Like you made t-shirts, I mean, you're the monkey mascot, like Oliver Place. I had the typical kind of cafe press, you know, stick the logo in the upper left pocket area. And I had a designer said, you know, we can make this really, really cool. We can use these really designer t-shirts that feel really soft and comfortable.
And then we decided to make it something that people would want to wear. And so he created these and then we decided, you know, what if we just had like a t-shirt giveaway and it went viral, we did a t-shirt giveaway and it just went berserk on Twitter. And we always had really lucky breakthroughs on new media, new channels, new networks, Twitter, Facebook, Instagram. It seems like since we were constantly tinkering, we were always there when those channels got big.

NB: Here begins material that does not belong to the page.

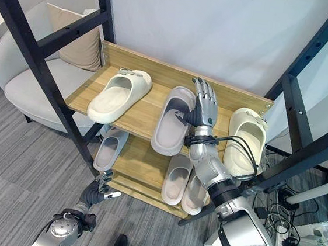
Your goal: Arrange the slippers neatly on the shoe rack.
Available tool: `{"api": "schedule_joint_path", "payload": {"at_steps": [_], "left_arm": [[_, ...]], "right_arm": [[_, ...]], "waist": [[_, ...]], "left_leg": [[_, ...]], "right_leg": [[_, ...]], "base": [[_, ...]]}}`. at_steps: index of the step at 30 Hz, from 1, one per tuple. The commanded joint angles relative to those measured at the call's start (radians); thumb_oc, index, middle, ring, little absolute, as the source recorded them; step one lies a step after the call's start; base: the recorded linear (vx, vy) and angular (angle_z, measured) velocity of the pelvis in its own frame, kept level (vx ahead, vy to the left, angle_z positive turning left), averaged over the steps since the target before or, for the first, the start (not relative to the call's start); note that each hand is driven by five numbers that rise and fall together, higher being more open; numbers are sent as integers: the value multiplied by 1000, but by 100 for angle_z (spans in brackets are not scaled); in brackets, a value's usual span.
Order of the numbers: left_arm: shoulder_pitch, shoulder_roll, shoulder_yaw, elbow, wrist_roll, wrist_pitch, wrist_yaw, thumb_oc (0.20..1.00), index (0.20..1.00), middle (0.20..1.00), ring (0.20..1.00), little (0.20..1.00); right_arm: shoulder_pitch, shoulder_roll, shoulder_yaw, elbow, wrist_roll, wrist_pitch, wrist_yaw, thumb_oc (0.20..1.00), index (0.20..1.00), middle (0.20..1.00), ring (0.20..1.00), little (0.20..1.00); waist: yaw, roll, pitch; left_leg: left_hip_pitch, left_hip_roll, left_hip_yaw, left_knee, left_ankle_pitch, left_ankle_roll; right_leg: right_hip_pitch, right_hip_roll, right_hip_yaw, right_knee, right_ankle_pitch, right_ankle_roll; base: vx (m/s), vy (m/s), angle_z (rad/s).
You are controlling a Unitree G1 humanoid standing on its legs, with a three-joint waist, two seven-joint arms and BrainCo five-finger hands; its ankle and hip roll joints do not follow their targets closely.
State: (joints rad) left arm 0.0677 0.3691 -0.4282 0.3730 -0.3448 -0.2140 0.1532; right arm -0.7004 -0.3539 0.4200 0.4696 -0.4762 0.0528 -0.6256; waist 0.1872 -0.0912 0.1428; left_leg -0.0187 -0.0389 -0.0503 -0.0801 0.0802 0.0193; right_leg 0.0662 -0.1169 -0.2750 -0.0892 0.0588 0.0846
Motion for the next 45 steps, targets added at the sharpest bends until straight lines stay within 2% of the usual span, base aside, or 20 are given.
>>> {"api": "schedule_joint_path", "payload": {"at_steps": [1,2,5,9,12,13,17,18,21,23,24,27,28,31,36,37,40,41,43,45], "left_arm": [[-63,3,-26,-16,-24,-65,-5,1000,1000,1000,1000,1000],[-60,3,-26,-17,-29,-63,-4,1000,1000,1000,1000,1000],[-57,4,-25,-18,-33,-63,-4,1000,1000,1000,1000,1000],[-44,10,-15,-9,-56,-50,3,1000,1000,1000,1000,1000],[-28,7,17,-8,-52,-32,25,1000,1000,1000,1000,1000],[-12,-2,63,-14,-27,-21,40,1000,1000,1000,1000,1000],[10,-10,91,-32,1,-14,43,1000,1000,1000,1000,1000],[19,-14,102,-39,10,-8,42,1000,1000,1000,1000,1000],[30,-17,106,-49,6,3,39,1000,1000,1000,1000,1000],[35,-20,107,-54,-4,16,38,1000,1000,1000,1000,1000],[40,-24,108,-49,-12,31,28,1000,1000,1000,1000,1000],[43,-25,109,-45,-20,34,18,1000,1000,1000,1000,1000],[42,-26,105,-41,-24,28,3,1000,1000,1000,1000,1000],[36,-25,105,-43,-30,13,-16,1000,1000,1000,1000,1000],[17,-29,130,-9,-35,-24,-30,1000,1000,1000,1000,1000],[-11,-43,140,44,-36,-45,-5,1000,1000,1000,1000,1000],[-93,-73,113,92,-37,-56,64,1000,1000,1000,1000,1000],[-95,-74,113,93,-37,-57,64,1000,1000,1000,1000,1000],[-156,-90,77,99,-47,-67,102,1000,1000,1000,1000,1000],[-193,-89,59,98,-57,-70,118,1000,1000,1000,1000,1000]], "right_arm": [[-124,-50,0,58,59,-19,3,250,250,250,250,250],[-122,-41,5,72,97,-30,19,200,200,200,200,200],[-121,-37,8,89,126,-36,34,200,200,200,200,200],[-136,-28,27,126,298,-67,95,200,200,200,200,200],[-47,-9,-28,-90,349,-95,64,200,200,200,200,200],[104,-19,-141,-373,292,-129,31,200,200,200,200,200],[211,-17,-232,-570,312,-181,20,200,200,200,200,200],[253,15,-244,-669,427,-256,54,200,200,200,200,200],[287,48,-223,-723,578,-309,112,200,200,200,200,200],[314,101,-160,-773,835,-372,221,200,200,200,200,200],[336,136,-79,-815,1070,-392,347,200,200,200,200,200],[345,163,9,-841,1258,-388,457,200,200,200,200,200],[350,181,124,-851,1401,-350,569,200,200,200,200,200],[336,188,246,-828,1522,-287,678,200,200,200,200,200],[356,133,327,-716,1415,-231,747,200,200,200,200,200],[363,65,283,-596,974,-241,658,200,200,200,200,200],[341,75,261,-510,709,-239,550,200,200,200,200,200],[339,76,261,-509,708,-239,549,200,200,200,200,200],[256,98,244,-370,391,-218,395,200,200,200,200,200],[204,108,230,-338,311,-204,343,200,200,200,200,200]], "waist": [[44,15,0],[43,16,-2],[41,16,-3],[31,15,-5],[10,24,-7],[-18,39,-10],[-43,47,-15],[-58,52,-15],[-68,52,-17],[-75,52,-14],[-81,52,-15],[-81,51,-17],[-74,50,-15],[-62,47,-16],[-47,47,-2],[-49,54,20],[-56,56,57],[-55,56,58],[-37,59,123],[-31,64,153]], "left_leg": [[85,-26,-34,-7,-207,44],[86,-26,-33,-7,-209,43],[88,-27,-34,-7,-209,43],[93,-25,-30,-7,-209,39],[99,-21,-19,-7,-210,38],[100,-20,-14,-7,-207,39],[107,-16,-7,-7,-210,36],[109,-13,0,-7,-208,34],[110,-12,4,-7,-207,32],[112,-8,10,-7,-204,30],[109,-6,12,-7,-201,26],[109,-3,14,-7,-198,23],[110,-2,9,-7,-195,18],[105,-1,-4,-7,-189,11],[92,-2,-27,-7,-176,2],[84,0,-49,-7,-172,3],[68,5,-57,-7,-162,9],[68,5,-57,-7,-162,9],[-43,-7,-73,101,-171,10],[-107,-14,-81,162,-178,10]], "right_leg": [[96,6,7,6,-137,34],[99,6,5,3,-137,33],[101,6,5,2,-138,33],[105,7,5,2,-142,30],[102,11,18,2,-143,26],[98,13,30,2,-145,23],[101,15,36,4,-153,20],[102,15,42,2,-154,19],[103,16,42,2,-156,15],[105,17,43,5,-159,13],[106,17,40,3,-160,9],[108,17,34,5,-162,7],[111,17,27,10,-166,3],[112,17,9,14,-166,0],[102,13,-25,39,-177,-3],[82,7,-44,89,-197,-4],[38,2,-42,146,-218,-6],[36,1,-41,150,-220,-6],[-58,-25,-56,251,-245,-16],[-108,-39,-67,303,-254,-21]], "base": [[0,0,0],[0,0,0],[0,0,0],[-28,-15,3],[-50,-34,-3],[-33,-38,-8],[-40,-48,-3],[-75,-63,-4],[-48,-41,-5],[-72,-52,-17],[-80,-61,-12],[-43,-36,-2],[-47,-40,10],[-31,-33,16],[-22,-27,23],[1,-15,19],[-40,-14,18],[-135,-25,10],[-258,-24,-1],[-211,-3,5]]}}
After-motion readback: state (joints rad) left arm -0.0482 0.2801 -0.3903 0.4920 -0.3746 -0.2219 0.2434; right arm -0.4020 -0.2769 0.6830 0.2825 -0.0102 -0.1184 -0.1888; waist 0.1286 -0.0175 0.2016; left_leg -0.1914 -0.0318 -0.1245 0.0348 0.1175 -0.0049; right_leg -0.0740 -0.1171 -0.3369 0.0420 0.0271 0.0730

I still remember the day when someone told one of our employees said, I listened to this thing called Podcasts on my Drive to Work. And I think we should sponsor a podcast. And I thought it was just a weird idea. I never heard a podcast, but I said, screw it, hear some money and go sponsor podcasts.
It was the Joe Rogan podcast. And so like we were always like really on the early cutting edge of all of these new inventions at the time. Eventually we did get the budget to do things like TV and they were okay. But they're not all they're cracked up to be.
Did you go through a period where you stopped listening to the Atlanta public radio station because you got sick of hearing the constant contact ads? Yeah, yeah totally. Absolutely. But I mean, eventually we started to do that.
We were sponsoring podcasts, public radio shows, and that is ultimately what led to us sponsoring Serial. Yeah, let's talk about that because that show totally mainstreamed podcasts. Like it was parodied on Saturday Night Live. It was like tonight's show.